What?…the posters. They say…The posters!” The disconnect between the words on the walls and the words coming out of the cop’s mouth cause Frank’s brain to short circuit.

She looks at the walls, slowly reads a poster, mutters, “Fuck” then shouts, “Bernice, you’re on inventory. Some old white guy’s out here holding a box of skag.” She walks back into the office, leaving the door open.

Frank starts to say, “It’s actually morph…”, realizes it’s not worth it, decides to mention that he’s got another box in the car, thinks better of that and whispers, “Can we hurry up? I’ve got to get to the airport to ship my friend’s brain to Harvard” just as Bernice steps into the waiting room.

Bernice is as short as the other cop but built like a linebacker. Her gun belt dangles beside her as she threads it through the loops on her uniform pants. This takes a while because the leather weightlifting gloves she’s wearing are too bulky. Her well-tatted arms are bulky, too, fully exposed in the wife-beater tee shirt she’s got on. Frank has interrupted her work out.

The belt is buckled, the gun is checked and Bernice slaps a hat on her mop of curly blond hair; a female version of a noir cop stripped down to rough up a suspect. Without a word, she takes the box of drugs and slams the door in Frank’s face.

The thick glass window becomes a screen for Frank to watch the silent movie “Bernice Sorts Narcotics.” With the box on a desk near the window, the buff cop takes out all the controlled substances, a couple of dozen bottles, points to the rest of the meds and shakes her head at Frank. The title card in Frank’s head reads, “We don’t take these pills, moron.” Bernice turns to look at the other cop, whose lips move and head shakes.
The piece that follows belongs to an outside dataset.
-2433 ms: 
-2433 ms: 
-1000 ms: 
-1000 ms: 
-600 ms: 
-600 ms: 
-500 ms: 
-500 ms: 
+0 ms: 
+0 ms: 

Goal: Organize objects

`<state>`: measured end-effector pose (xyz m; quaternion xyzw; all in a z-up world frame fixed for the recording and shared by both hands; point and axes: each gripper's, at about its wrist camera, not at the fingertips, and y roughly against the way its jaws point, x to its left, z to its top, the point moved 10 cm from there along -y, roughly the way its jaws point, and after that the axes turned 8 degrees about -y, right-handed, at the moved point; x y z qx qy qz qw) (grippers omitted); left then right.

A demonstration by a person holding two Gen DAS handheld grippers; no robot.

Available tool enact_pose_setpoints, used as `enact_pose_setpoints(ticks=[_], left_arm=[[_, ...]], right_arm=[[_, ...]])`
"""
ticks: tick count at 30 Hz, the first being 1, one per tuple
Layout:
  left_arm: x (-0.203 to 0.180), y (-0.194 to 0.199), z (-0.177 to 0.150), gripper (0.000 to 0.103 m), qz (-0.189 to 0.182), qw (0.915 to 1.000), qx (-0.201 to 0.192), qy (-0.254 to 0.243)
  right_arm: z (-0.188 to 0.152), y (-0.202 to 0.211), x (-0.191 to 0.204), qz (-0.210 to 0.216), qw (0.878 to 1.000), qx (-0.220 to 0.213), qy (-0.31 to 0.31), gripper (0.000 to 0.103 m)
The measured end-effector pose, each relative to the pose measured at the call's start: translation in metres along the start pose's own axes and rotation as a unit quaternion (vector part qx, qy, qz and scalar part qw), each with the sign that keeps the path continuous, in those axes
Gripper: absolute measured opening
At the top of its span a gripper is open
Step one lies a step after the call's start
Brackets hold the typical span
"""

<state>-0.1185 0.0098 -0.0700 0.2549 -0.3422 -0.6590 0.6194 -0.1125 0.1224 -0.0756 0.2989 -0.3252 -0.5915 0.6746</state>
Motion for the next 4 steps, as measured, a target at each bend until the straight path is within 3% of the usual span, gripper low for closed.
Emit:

Bernice looks back at Frank with a pitying smile, “You’re too dumb to arrest…at least for now.” She pulls a big, old school receipt pad out of one drawer and a piece of carbon paper out of another, puts the thin black sheet between the first and second pages of the pad and slowly, slowly, slowly transcribes all the information off the label of each vial.

Frank is hypnotized, mouth open, unblinking eyes fixed on the slow motion journey through his best friends medicine cabinet. He doesn’t even notice when Bernice finishes and starts to rip off the top receipt. He only looks up when her scream seeps softly through the glass and he sees her open mouth and angry eyes. She slaps the back of the receipt up against the glass – all the entries are there, backwards and in carbon. Then she slaps up the blank copy page. She had the carbon paper upside down.

The other cop is standing with Bernice now, they are turning the carbon paper over and back then ripping it up and putting in a new sheet underneath a new receipt, first one way, then the other, making sure it’s in right. They look up at Frank and their mouths move in unison, “FUCK YOU!” Then the other cop gets back to typing and her partner starts “The Further Adventures of Bernice Sorting Narcotics.”

Frank is pretty sure the new carbon paper is also in upside down.

He looks at the clock on the back wall. 6:40. He’s got to risk it. Pound, pound, pound on the glass; dagger-eyes from Bernice. Frank channels years of mime training to get her to check the carbon paper. Another glare and she shreds the second black sheet, as if it’s the carbon’s fault she put it in backwards, again. Bernice takes out a third sheet and puts it in. This time, she’s got it right. Frank gives her a thumbs-up, Bernice gives him the finger and puts her hand on her gun. Frank takes a seat at the far end of the waiting room.